Design Doc: Distributed Live Event Hub¶
Status: Implemented (3.x)
Modules: agentensemble-web, agentensemble-web-hub, agentensemble-viz
Related: Design doc 16 (Live Dashboard), Design doc 28 (Ensemble Control API)
1. Motivation¶
The embedded WebDashboard handles a single process well. As soon as a deployment runs multiple AgentEnsemble processes, the model breaks down:
- Two processes cannot bind the same port.
- Distinct ports give the browser N isolated UIs.
- Late-join snapshots are scoped to one dashboard instance.
- Producers cannot scale horizontally without losing observability.
The /network route in agentensemble-viz already does browser-side multiplexing for the "I have N independent embedded dashboards" case. That's useful but weak for late-join, auth, and history: each producer is a separate WebSocket and a fresh page load reconstructs from N independent hello messages.
We need a server-side aggregation hub.
2. Goals¶
- Many producer processes publish AgentEnsemble live events without owning a browser-facing port.
- A central
LiveEventHubaccepts events from many publishers and serves the existing visualization wire protocol to a single browser connection. - Events groupable/filterable by
producerId,serviceName,instanceId,host,runId,ensembleId,workflow, task/agent, and free-formtags. - Producers can join/disconnect/restart/scale horizontally without UI churn.
- Late-joining browsers receive a coherent snapshot across all active and recent producers.
- Existing embedded
WebDashboard.onPort()behavior is preserved byte-for-byte. - Review gates work transparently across the hub (browser submits decisions to the hub; hub routes them back to the originating publisher).
3. Non-goals (phase 1)¶
- Durable event log / persisted history beyond in-memory retention.
- Browser auth, ingress auth, mTLS, signed envelopes.
- Cross-producer correlation (delegation edges that span producers, distributed traces).

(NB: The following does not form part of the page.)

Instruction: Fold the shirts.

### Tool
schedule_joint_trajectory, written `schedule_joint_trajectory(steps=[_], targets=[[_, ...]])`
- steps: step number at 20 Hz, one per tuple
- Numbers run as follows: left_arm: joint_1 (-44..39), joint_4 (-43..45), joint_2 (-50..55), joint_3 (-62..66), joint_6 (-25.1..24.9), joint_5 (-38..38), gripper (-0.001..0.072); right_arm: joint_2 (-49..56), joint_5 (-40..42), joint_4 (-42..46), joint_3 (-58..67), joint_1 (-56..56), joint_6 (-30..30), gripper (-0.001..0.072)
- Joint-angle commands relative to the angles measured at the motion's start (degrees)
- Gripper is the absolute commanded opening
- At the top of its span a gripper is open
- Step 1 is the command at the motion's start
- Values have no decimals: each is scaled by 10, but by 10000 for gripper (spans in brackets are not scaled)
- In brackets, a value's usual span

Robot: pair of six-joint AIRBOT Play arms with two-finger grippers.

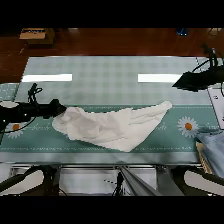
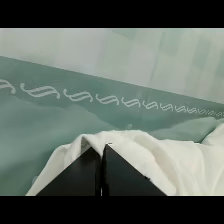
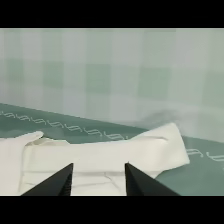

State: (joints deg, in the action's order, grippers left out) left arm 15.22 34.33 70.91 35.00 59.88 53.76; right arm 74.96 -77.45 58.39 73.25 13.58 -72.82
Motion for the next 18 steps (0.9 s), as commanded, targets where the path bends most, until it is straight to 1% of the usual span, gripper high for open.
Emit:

- Redis / Kafka publisher modules. Mirror the existing
agentensemble-transport-kafkalayout when they land.
4. Architecture¶
┌────────────────┐ LiveEventEnvelope ┌─────────────────┐
│ ensemble #1 │ ───────────────────────► │ │ ◄── ws://hub/ws ─── browser
│ (publisher) │ ◄────── review_decision ─│ LiveEventHub │
└────────────────┘ │ │
┌────────────────┐ │ ProducerRegistry│
│ ensemble #2 │ ───────────────────────► │ per-producer │
│ (publisher) │ ◄──── (reverse channel) ─│ ConnectionMgr │
└────────────────┘ └─────────────────┘
Three roles:
- Embedded dashboard (existing): owns its own port, broadcasts to browsers directly.
- Publisher (new):
WebDashboard.builder().publisher(...). No port. Streams to a hub. - Hub (new):
LiveEventHub.builder().port(...). No ensemble. Aggregates publishers; serves browsers.
5. Key trade-offs¶
Envelope wrapping¶
The hub broadcasts a LiveEventEnvelope { producer, sequence, receivedAt, message } rather than annotating the existing per-message types with optional producerId fields.
Why:
- The embedded
/livewire format stays untouched (zero regression risk for existing tests and browsers). - The hub treats the inner
messageas opaqueJsonNode, so futureServerMessagesubtypes ride along without hub changes. - Producer attribution is uniform across all events.
Cost:
- Browser-side hub mode needs a thin top-level reducer (
hubReducer) that strips envelopes and dispatches inner messages through the existing single-producer reducer.
Per-producer ConnectionManager for snapshot state¶
The hub reuses ConnectionManager as a per-producer snapshot store: each ProducerState holds a ConnectionManager with zero registered sessions. We exploit only its appendToSnapshot + noteEnsembleStarted + iteration ring buffer behavior.
Why:
- Reuses all the existing retention/eviction logic for free.
- Maintains a clear separation: the hub has one outer
ConnectionManagerfor browser fan-out, and N inner ones for per-producer late-join state.
Cost:
ConnectionManagerhad to become public so the hub package can reference it.
Hub-orchestrated review fan-in¶
Browser-submitted review decisions route through the hub back to the originating publisher's RemoteReviewHandler.
Why:
- Ensembles in publisher mode have identical review semantics to embedded mode (timeout, on-timeout action, decision mapping).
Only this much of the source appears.